Schließlich könnte auch May selbst sich ausrechnen, dass die Chancen für ihren Deal steigen, je mehr um sie herum Panik einsetzt. Wenn sie also nur lang genug Kurs hält und den Deal zur richtigen Zeit ins Parlament gibt, könnte sie schlussendlich doch noch als Gewinnerin hervorgehen. Dieses Szenario würde auch dadurch gefördert, dass sich die anderen Optionen mit fortschreitender Zeit immer mehr verengen: Ein zweites Referendum müsste Wochen vorher vorbereitet werden. Ein Sturz Mays durch ihre eigene Partei ist nach dem gewonnenen Misstrauensvotum in dieser Woche in den nächsten 12 Monaten nicht mehr möglich.

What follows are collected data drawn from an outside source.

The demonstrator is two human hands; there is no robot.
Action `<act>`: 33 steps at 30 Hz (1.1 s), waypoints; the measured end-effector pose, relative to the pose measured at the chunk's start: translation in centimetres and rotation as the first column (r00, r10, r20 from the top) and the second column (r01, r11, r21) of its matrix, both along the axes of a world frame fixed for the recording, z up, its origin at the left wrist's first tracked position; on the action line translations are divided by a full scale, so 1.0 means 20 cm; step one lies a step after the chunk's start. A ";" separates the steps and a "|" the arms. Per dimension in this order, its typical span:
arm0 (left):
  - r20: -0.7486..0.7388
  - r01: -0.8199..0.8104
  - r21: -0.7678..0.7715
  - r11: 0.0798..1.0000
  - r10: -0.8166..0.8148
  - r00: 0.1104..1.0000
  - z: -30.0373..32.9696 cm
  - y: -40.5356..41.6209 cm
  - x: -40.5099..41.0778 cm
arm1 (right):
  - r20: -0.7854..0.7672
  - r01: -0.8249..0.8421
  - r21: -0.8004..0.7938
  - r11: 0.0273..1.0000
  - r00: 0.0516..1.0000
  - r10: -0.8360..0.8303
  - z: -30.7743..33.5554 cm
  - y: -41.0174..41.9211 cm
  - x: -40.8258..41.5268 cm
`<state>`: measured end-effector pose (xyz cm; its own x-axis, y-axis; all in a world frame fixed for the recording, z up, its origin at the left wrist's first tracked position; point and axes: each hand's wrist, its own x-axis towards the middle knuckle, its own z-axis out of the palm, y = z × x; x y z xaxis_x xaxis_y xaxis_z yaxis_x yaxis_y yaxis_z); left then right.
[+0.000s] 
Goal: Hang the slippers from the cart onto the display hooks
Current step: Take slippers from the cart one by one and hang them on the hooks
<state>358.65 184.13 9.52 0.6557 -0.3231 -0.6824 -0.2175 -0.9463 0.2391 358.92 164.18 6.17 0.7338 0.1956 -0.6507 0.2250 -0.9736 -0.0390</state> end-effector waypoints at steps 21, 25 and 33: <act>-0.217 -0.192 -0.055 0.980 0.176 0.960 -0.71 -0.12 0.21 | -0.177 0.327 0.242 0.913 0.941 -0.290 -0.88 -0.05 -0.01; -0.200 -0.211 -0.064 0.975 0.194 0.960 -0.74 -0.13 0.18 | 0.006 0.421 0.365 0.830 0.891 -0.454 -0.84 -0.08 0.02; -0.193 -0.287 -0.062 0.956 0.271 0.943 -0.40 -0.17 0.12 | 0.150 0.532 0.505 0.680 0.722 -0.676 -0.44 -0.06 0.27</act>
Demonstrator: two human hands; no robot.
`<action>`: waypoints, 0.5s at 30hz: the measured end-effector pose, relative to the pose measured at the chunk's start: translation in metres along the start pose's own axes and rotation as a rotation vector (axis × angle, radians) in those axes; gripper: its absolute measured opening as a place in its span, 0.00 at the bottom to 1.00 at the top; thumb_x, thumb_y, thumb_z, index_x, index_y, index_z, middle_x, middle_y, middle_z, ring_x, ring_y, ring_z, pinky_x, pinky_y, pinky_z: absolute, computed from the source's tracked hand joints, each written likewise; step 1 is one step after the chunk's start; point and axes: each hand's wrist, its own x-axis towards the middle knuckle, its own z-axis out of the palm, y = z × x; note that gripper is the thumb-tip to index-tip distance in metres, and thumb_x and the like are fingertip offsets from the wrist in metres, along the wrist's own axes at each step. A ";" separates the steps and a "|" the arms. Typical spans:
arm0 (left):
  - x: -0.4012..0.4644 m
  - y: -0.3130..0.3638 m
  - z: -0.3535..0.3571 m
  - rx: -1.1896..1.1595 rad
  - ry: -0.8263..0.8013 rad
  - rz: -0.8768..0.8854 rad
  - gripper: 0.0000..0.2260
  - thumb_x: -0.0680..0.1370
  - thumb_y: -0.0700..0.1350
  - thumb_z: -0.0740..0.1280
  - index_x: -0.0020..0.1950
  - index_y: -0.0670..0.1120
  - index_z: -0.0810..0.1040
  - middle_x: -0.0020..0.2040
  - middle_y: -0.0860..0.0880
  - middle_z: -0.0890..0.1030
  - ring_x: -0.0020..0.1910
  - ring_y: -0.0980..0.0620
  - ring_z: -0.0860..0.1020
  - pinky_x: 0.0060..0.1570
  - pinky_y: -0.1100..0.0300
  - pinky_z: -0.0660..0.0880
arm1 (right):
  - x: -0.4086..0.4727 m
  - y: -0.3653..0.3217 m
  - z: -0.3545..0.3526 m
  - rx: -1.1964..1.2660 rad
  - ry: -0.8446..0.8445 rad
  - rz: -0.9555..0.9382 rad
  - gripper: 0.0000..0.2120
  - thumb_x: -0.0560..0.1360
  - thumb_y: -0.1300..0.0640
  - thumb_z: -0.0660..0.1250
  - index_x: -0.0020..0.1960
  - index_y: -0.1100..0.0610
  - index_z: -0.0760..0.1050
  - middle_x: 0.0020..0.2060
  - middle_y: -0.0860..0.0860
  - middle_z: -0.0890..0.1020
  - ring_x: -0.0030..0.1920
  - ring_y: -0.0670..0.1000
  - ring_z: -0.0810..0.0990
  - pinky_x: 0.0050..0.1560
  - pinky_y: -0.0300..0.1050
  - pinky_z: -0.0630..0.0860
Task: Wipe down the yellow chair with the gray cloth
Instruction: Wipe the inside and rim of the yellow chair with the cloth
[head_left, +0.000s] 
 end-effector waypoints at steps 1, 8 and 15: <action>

„Denn sie wissen nicht, was sie tun?“
Alle diese Szenarien sind möglich – oder der harte Brexit könnte sich als selbsterfüllende Prophezeiung erweisen. Die gesamte Situation erinnert fatal an den Film, „…denn sie wissen nicht, was sie tun“ mit James Dean. Alle, die glauben, die Blockade im Parlament zum eigenen Vorteil zu nutzen, laufen Gefahr, mit über die Klippe zu gehen. Der harte Brexit wäre nicht das erste Mal in der Geschichte, dass eine fatale Entwicklung eintritt, die von der Mehrheit der Akteure so nicht gewollt wurde.